Look for the string "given" in the material below. Copy every line where you find it.

#### Provided data

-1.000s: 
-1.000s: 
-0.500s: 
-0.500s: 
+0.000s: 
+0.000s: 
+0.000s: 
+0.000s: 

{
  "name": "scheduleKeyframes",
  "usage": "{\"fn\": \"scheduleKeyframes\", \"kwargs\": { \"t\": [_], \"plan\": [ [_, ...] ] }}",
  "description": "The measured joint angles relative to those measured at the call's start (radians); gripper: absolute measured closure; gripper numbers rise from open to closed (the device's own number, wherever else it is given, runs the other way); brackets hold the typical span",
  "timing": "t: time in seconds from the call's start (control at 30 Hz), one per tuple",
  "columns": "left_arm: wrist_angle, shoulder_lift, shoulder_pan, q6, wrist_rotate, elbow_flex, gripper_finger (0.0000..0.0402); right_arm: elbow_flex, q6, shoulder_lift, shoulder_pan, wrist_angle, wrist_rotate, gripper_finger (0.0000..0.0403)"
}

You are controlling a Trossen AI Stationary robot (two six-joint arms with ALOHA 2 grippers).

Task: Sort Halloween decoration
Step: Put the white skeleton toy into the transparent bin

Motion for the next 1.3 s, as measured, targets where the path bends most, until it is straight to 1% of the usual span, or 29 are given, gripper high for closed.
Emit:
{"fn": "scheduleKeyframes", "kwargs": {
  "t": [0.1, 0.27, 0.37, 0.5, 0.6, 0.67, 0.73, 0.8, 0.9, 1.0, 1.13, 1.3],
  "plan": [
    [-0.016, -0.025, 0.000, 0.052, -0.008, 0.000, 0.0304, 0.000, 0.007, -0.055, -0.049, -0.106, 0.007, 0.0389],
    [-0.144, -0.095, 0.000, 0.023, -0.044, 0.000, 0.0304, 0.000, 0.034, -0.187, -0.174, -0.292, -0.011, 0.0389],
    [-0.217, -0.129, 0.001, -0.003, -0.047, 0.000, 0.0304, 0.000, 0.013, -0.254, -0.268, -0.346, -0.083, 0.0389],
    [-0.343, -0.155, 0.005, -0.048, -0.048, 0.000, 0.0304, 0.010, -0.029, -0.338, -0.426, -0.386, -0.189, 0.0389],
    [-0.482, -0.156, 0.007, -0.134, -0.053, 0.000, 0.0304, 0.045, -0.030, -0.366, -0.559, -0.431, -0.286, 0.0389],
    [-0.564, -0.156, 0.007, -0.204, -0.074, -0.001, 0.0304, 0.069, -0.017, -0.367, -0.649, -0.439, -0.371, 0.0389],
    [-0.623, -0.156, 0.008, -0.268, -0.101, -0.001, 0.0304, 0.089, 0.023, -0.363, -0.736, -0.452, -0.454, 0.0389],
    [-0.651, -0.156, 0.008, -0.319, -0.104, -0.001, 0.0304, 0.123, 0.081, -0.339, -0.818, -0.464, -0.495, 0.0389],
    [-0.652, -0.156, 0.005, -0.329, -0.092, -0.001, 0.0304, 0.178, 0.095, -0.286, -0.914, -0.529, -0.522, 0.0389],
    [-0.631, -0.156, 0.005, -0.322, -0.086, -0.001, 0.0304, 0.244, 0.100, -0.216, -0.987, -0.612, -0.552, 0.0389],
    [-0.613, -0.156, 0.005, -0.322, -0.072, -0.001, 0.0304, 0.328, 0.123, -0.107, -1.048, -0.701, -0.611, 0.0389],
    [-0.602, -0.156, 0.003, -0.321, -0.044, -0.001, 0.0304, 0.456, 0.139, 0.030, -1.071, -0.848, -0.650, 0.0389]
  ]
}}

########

* **The completed task**
  "description": "The measured joint angles relative to those measured at the call's start (radians); gripper: absolute measured closure; gripper numbers rise from open to closed (the device's own number, wherever else it is given, runs the other way); brackets hold the typical span",
Motion for the next 1.3 s, as measured, targets where the path bends most, until it is straight to 1% of the usual span, or 29 are given, gripper high for closed.

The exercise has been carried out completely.